[Data extracted from a collection]
☆ ☆ ☆ ☆ ☆ ☆ ☆
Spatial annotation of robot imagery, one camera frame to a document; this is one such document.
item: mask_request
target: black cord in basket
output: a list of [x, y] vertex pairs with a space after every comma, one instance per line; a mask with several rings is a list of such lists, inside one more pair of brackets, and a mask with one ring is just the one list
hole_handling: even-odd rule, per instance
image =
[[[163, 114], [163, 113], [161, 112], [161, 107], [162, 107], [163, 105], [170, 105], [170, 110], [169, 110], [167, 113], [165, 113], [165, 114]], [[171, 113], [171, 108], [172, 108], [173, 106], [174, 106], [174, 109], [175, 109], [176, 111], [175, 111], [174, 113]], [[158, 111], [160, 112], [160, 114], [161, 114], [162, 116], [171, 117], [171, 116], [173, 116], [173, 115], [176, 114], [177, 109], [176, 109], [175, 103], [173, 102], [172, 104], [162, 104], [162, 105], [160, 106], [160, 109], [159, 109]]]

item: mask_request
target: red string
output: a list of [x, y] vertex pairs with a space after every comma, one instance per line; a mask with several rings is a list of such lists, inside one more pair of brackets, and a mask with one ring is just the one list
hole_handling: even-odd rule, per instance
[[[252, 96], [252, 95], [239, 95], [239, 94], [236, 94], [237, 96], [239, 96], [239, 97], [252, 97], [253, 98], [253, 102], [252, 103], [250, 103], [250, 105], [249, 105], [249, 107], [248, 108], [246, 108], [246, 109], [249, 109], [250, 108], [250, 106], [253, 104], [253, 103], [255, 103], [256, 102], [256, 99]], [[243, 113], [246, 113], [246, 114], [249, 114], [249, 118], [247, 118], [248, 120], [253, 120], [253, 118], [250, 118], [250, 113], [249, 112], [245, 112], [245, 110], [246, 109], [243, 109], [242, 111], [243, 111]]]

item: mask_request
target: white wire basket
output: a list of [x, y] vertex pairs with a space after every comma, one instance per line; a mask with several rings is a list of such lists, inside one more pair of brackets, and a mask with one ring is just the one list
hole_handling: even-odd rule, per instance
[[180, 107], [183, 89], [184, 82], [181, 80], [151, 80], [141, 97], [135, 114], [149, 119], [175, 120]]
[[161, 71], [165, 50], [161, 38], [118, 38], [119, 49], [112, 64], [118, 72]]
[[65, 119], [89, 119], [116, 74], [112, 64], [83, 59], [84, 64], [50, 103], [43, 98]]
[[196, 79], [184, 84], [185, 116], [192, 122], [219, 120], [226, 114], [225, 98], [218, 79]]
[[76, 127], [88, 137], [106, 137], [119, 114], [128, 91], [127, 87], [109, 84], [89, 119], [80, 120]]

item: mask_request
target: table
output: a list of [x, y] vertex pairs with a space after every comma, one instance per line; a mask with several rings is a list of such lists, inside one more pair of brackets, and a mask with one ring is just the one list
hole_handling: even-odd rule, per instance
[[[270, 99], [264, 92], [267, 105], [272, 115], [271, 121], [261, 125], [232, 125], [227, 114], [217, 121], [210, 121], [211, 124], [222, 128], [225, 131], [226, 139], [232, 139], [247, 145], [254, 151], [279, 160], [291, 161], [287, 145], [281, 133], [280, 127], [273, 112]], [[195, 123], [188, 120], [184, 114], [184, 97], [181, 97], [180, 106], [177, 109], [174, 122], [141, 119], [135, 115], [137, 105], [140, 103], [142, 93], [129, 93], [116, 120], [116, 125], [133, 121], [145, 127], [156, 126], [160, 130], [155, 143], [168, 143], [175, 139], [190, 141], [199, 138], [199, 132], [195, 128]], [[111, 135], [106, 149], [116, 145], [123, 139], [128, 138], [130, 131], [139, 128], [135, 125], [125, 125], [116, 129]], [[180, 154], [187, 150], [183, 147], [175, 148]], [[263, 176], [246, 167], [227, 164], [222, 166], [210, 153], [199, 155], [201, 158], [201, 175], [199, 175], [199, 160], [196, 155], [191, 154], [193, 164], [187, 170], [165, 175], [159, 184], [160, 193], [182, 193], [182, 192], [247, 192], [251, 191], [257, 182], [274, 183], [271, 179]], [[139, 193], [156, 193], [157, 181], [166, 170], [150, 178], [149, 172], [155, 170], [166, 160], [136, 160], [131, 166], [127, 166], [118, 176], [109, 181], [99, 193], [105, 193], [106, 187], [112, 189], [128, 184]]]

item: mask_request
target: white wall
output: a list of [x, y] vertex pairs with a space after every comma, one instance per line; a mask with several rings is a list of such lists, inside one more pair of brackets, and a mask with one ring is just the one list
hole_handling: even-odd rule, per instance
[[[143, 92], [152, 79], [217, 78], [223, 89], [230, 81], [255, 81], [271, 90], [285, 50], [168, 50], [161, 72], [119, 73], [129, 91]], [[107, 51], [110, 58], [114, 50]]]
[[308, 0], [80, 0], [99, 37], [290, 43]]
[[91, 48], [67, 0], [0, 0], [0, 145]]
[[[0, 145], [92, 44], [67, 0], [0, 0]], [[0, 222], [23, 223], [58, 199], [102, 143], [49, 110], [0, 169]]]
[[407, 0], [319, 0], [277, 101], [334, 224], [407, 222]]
☆ ☆ ☆ ☆ ☆ ☆ ☆
▸ **ASSIGNMENT**: Give every record again, exactly as it appears.

▸ **EXERCISE RESPONSE**:
Spatial annotation of robot imagery, one camera frame to a document; this is one such document.
item: mask_request
target: black cord in basket
output: a list of [x, y] vertex pairs with a space after every comma, one instance per line; a mask with several rings is a list of such lists, inside one more pair of brackets, and a mask with one ring is just the one list
hole_handling: even-odd rule, per instance
image =
[[[163, 114], [163, 113], [161, 112], [161, 107], [162, 107], [163, 105], [170, 105], [170, 110], [169, 110], [167, 113], [165, 113], [165, 114]], [[171, 113], [171, 108], [172, 108], [173, 106], [174, 106], [174, 109], [175, 109], [176, 111], [175, 111], [174, 113]], [[158, 111], [160, 112], [160, 114], [161, 114], [162, 116], [171, 117], [171, 116], [173, 116], [173, 115], [176, 114], [177, 109], [176, 109], [175, 103], [173, 102], [172, 104], [162, 104], [162, 105], [160, 106], [160, 109], [159, 109]]]

item: mask_request
target: red string
output: a list of [x, y] vertex pairs with a space after every comma, one instance per line; a mask with several rings is a list of such lists, inside one more pair of brackets, and a mask with one ring is just the one list
hole_handling: even-odd rule, per instance
[[[252, 96], [252, 95], [239, 95], [239, 94], [236, 94], [237, 96], [239, 96], [239, 97], [252, 97], [253, 98], [253, 102], [252, 103], [250, 103], [250, 105], [249, 105], [249, 107], [248, 108], [246, 108], [246, 109], [249, 109], [250, 108], [250, 106], [253, 104], [253, 103], [255, 103], [256, 102], [256, 99]], [[243, 113], [246, 113], [246, 114], [249, 114], [249, 118], [247, 118], [248, 120], [253, 120], [253, 118], [250, 118], [250, 113], [249, 112], [245, 112], [245, 110], [246, 109], [243, 109], [242, 111], [243, 111]]]

item: mask_request
target: white wire basket
output: a list of [x, y] vertex pairs with a space after every comma, one instance per line; a mask with several rings is a list of such lists, inside one more pair of brackets, and a mask with one ring is just the one list
hole_handling: even-odd rule, per instance
[[180, 107], [183, 89], [184, 82], [181, 80], [151, 80], [141, 97], [135, 114], [149, 119], [175, 120]]
[[161, 71], [165, 50], [161, 38], [118, 38], [119, 49], [112, 64], [118, 72]]
[[65, 119], [89, 119], [116, 74], [112, 64], [83, 59], [84, 64], [50, 103], [43, 98]]
[[196, 79], [184, 84], [185, 116], [192, 122], [219, 120], [226, 114], [225, 98], [218, 79]]
[[76, 127], [88, 137], [106, 137], [119, 114], [128, 91], [127, 87], [109, 84], [89, 119], [80, 120]]

item: mask_request
target: table
output: a list of [x, y] vertex pairs with a space after every comma, one instance per line; a mask with several rings is a list of such lists, inside one more pair of brackets, and a mask with one ring is just the one list
hole_handling: even-odd rule, per instance
[[[270, 99], [264, 92], [267, 105], [272, 115], [271, 121], [261, 125], [232, 125], [227, 114], [217, 121], [210, 121], [211, 124], [222, 128], [225, 131], [226, 139], [232, 139], [247, 145], [254, 151], [279, 160], [291, 161], [287, 145], [281, 133], [280, 127], [273, 112]], [[195, 123], [188, 120], [184, 114], [184, 97], [181, 97], [180, 106], [177, 109], [174, 122], [141, 119], [135, 115], [137, 105], [140, 103], [142, 93], [129, 93], [116, 120], [116, 125], [133, 121], [145, 127], [156, 126], [160, 130], [155, 143], [168, 143], [175, 139], [190, 141], [199, 138], [199, 132], [195, 128]], [[111, 135], [106, 149], [116, 145], [123, 139], [128, 138], [130, 131], [139, 128], [135, 125], [125, 125], [116, 129]], [[180, 154], [187, 150], [183, 147], [175, 148]], [[263, 176], [246, 167], [227, 164], [222, 166], [210, 153], [199, 155], [201, 158], [201, 175], [199, 175], [199, 160], [196, 155], [191, 154], [193, 164], [187, 170], [165, 175], [159, 184], [160, 193], [182, 193], [182, 192], [247, 192], [251, 191], [257, 182], [274, 183], [271, 179]], [[139, 193], [156, 193], [157, 181], [166, 170], [150, 178], [149, 172], [155, 170], [166, 160], [136, 160], [131, 166], [127, 166], [118, 176], [109, 181], [99, 193], [105, 193], [106, 187], [112, 189], [128, 184]]]

item: mask_request
target: white wall
output: a list of [x, y] vertex pairs with a space after every comma, one instance per line; a mask with several rings is a list of such lists, inside one more pair of brackets, and a mask with one ring is just the one list
hole_handling: even-odd rule, per instance
[[[143, 92], [152, 79], [217, 78], [223, 89], [230, 81], [255, 81], [271, 90], [285, 50], [168, 50], [161, 72], [119, 73], [129, 91]], [[107, 51], [110, 58], [114, 50]]]
[[308, 0], [80, 0], [99, 37], [290, 43]]
[[91, 48], [67, 0], [0, 0], [0, 145]]
[[[0, 145], [92, 44], [67, 0], [0, 0]], [[0, 222], [23, 223], [58, 199], [102, 143], [49, 110], [0, 169]]]
[[407, 0], [319, 0], [277, 101], [334, 224], [407, 222]]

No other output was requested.